The takeaway of this post is the following. If a person consumes a diet high on fat (e.g. >15% of daily calories) with a PUFA fraction above a certain critical level (I suspect that number is around 10% of total fat), over time their fat stores will increase and will be composed predominantly of PUFA. In addition, any time such a person is exposed to stress, fasting, exhaustive exercise, infection, or really any other event that results in increased lipolysis their bloodstream will be flooded with FFA consisting mostly of PUFA. This elevated lipolysis (if maintained chronically) will at best result in liver disease and at worst in all the degenerative changes seen in conditions such as diabetes, CVD, neurodegenerative diseases and even cancer. As such, fasting and/or exhaustive exercise are one of the worst things an overweight person can do as it will only lead to a prolonged PUFA exposure and the resulting suppression of glucose oxidation, increased inflammation and ultimately severe chronic disease. A healthy approach to this problem for an obese/overweight/diabetic person would be to (1) lower total fat intake; (2) ensure SFA/PUFA ratio is as high as practically possible; (3) protect the liver and other organs from excessive lipolysis (niacinamide, aspirin, vitamin E); (4) support hormonal environment that resists weight gain (e.g. keep cortisol/estrogen at bay and pregnenolone/progesterone/DHEA/T/DHT at optimal levels). If these guidelines are followed, over time the muscles should be able to oxidize the stored PUFA and the liver should be able to glucuronidate whatever the muscles cannot handle.
https://www.ncbi.nlm.nih.gov/pmc/articles/PMC3868987/
“…Although there is no definitive mechanism explaining how SFAs induce ER stress, increasing evidence points to disordered phospholipid metabolism as one initiating factor.

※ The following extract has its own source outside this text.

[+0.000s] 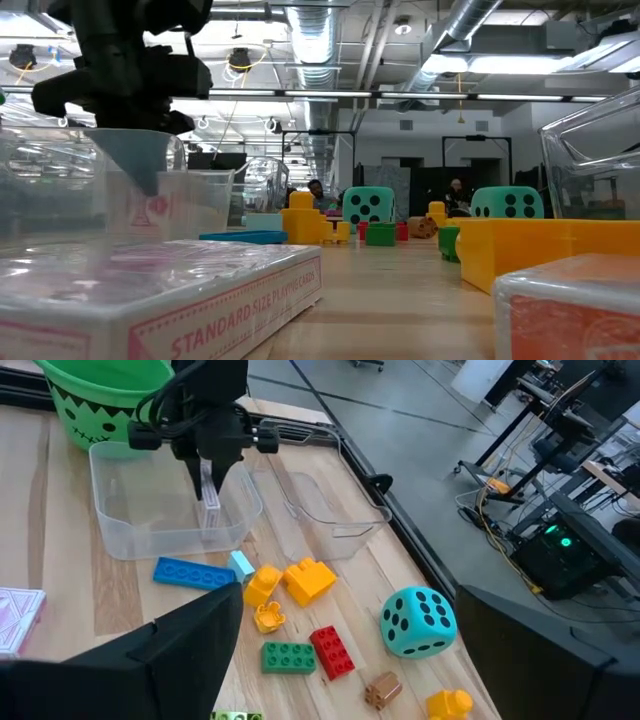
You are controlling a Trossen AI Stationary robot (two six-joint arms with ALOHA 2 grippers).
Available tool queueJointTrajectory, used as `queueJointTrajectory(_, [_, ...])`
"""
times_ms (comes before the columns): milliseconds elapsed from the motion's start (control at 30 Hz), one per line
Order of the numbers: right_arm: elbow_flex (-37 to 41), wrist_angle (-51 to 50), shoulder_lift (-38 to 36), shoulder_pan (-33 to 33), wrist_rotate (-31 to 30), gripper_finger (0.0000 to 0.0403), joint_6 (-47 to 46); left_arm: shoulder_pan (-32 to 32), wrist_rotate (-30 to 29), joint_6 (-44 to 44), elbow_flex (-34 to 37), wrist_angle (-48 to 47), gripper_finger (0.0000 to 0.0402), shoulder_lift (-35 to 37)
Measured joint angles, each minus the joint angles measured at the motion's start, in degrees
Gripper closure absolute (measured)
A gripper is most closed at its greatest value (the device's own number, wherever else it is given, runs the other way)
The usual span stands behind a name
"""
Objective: Pick & Place Toys
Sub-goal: Put the red playing card box into the bottom left transparent bin
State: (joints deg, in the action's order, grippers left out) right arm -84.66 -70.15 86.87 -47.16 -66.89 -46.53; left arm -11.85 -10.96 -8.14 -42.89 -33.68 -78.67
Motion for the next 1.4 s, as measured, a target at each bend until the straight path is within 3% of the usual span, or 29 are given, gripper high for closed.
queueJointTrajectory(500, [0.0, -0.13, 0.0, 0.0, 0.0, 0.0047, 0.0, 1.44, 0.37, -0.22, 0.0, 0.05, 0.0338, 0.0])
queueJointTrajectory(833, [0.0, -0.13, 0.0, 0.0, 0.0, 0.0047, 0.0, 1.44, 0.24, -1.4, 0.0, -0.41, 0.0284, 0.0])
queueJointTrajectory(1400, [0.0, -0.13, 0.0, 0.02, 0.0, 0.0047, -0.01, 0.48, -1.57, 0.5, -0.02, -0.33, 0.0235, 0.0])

Unsaturated fatty acids are readily incorporated into inert TGs, but excess SFAs remain largely unesterified [28]. Recent literature suggests that these free SFAs are rapidly assembled into saturated phospholipid species that are subsequently integrated into ER membrane bilayers [46].”

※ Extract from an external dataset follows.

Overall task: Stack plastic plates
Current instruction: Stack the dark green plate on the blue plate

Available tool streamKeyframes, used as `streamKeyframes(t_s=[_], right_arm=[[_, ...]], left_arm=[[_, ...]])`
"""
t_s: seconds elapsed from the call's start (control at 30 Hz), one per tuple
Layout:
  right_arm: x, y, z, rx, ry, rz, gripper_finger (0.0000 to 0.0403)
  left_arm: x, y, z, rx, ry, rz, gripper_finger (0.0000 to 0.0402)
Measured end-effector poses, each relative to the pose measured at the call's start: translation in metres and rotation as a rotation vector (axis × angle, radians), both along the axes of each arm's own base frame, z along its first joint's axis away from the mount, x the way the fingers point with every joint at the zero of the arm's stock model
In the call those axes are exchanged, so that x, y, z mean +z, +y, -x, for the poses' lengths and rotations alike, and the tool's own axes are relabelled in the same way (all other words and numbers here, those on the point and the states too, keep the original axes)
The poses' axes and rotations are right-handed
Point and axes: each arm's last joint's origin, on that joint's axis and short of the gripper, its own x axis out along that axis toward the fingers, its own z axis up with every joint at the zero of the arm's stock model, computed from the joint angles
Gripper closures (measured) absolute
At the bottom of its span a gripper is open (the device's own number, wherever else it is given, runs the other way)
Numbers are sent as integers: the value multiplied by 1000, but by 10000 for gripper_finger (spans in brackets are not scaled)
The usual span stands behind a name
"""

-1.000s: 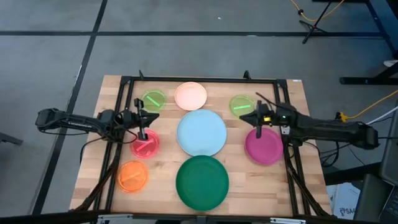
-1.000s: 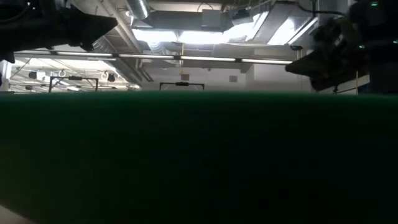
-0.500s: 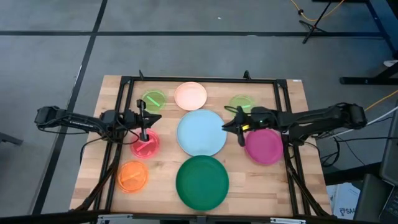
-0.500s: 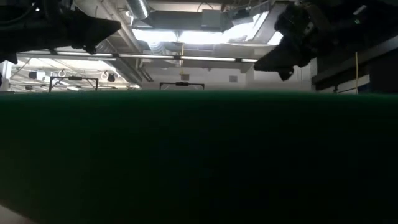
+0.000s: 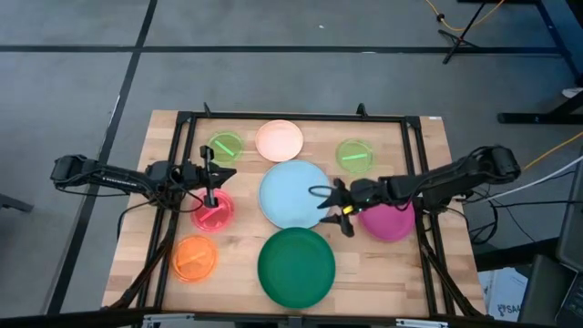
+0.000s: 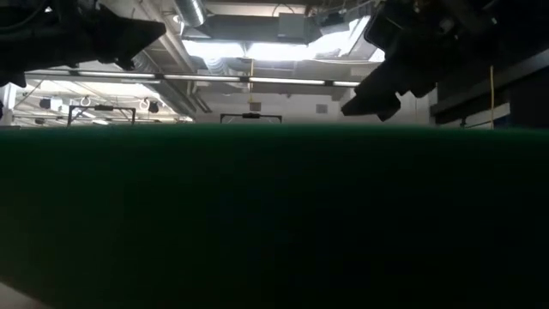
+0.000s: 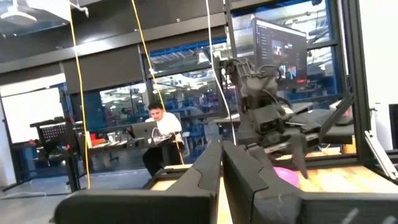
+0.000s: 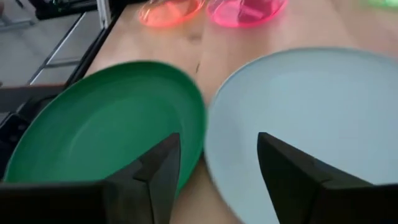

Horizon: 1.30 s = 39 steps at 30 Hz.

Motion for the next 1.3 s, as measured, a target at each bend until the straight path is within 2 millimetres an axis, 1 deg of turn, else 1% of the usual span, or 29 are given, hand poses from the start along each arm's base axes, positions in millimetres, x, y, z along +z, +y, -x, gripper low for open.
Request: streamKeyframes(t_s=[0.1,0.2,0.3,0.4,0.6,0.7,0.83,1.1,1.3], right_arm=[[-6,11,-3,-1,30,1,202],[-8,20,-8,-26,58,40,208],[-9,23,-20,-73,72,78,213],[-12,26,-36,-92,87,69,219],[-29,31,-63,-77,132,105,233],[-35,30,-74,-73,144,126,238],[-43,30,-79,-77,161,132,245],[-62,32,-81,-60,211,134,249],[-66,33,-81,-39,231,125,249]], left_arm=[[3,0,1,12,-30,3,393],[5,0,2,13,-54,3,392],[5,0,2,19,-57,-11,392],[5,1,2,45,-44,-80,392],[7,1,3,48,-60,-85,392],[7,1,3,48,-63,-85,392],[8,1,3,71,-67,-81,392],[8,2,3,86,-67,-70,392],[8,2,3,100,-72,-71,392]])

https://journals.plos.org/plosone/article?id=10.1371/journal.pone.0093135
“…This previous study showed that SFA and MUFA levels are strongly reduced, while PUFA accumulates, in blunt snout bream fed a 15% fat diet [9]. SFA and MUFA in fish are preferentially used as oxidation substrates through the mitochondrial pathway, whereas this is not the case for PUFA [45]. Thus, it is predicted that decreased FA oxidation will not only affect lipid levels, but also the FA content of the liver.”

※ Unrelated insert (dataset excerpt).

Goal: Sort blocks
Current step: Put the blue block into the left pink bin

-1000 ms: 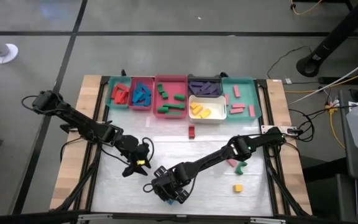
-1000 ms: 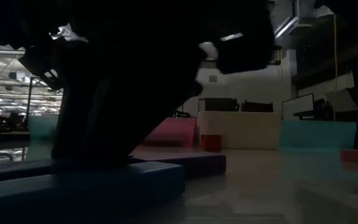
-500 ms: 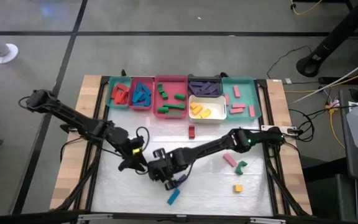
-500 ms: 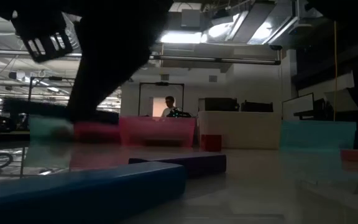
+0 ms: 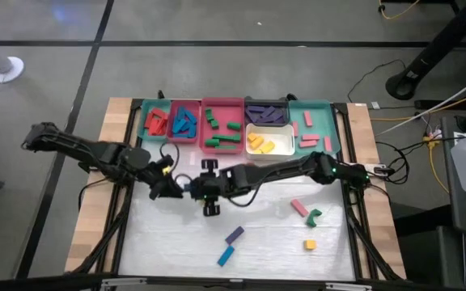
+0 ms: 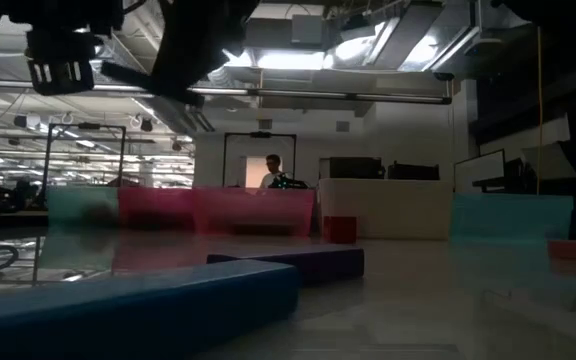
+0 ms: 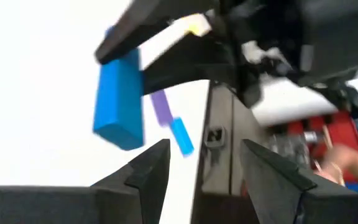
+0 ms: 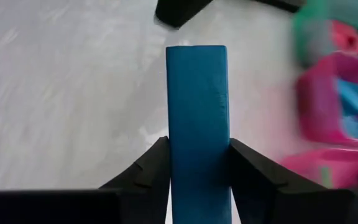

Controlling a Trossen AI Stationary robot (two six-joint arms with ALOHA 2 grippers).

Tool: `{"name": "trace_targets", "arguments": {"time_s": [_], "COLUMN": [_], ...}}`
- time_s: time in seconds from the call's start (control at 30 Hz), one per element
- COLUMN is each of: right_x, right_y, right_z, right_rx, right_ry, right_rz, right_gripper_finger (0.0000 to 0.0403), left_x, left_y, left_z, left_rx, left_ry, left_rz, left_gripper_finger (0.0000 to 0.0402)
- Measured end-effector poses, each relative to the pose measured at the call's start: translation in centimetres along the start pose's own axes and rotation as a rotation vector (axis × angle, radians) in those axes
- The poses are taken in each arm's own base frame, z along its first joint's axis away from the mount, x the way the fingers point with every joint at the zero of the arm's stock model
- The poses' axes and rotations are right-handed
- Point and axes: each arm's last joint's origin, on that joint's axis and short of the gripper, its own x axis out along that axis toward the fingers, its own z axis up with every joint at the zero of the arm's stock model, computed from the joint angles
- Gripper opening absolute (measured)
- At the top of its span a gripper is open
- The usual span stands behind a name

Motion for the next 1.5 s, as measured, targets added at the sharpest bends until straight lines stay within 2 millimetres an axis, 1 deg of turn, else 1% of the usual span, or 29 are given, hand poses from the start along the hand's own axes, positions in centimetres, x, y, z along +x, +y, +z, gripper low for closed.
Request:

“…Beta-oxidation was studied in red muscle mitochondria of 10 major fatty acids that are acquired in the diet and occur in the fat depots of rainbow trout (Oncorhynchus mykiss Walbaum). The mitochondria were isolated by fractional centrifugation and the fatty acids were added as coenzyme A esters in the presence of carnitine. The fatty acids could be separated into roughly three groups in relation to their oxidation rates. Two fatty acids (14:0 and 16:0) were oxidized as rapidly as pyruvate. Another six acids (16:1 n − 7, 18:0, 18:1 n − 9, 20:1 n − 9, 22:1 n − 9 and 22:6 n − 3) were oxidized at about three-quarters to one-half the rate of pyruvate. The two essential fatty acids (18:2 n − 6 and 18:3 n − 3) had a slow oxidation rate, about one-fifth of that of pyruvate. The liver mitochondria from rainbow trout oxidized 18:0, 18:1, 18:2, and 18:3 at the same rate, 70–80% of that of pyruvate. These results show that rainbow trout red muscle discriminates between fatty acids used in energy production and essential fatty acid precursors, as indicated by the low β-oxidation rate of the latter acids.”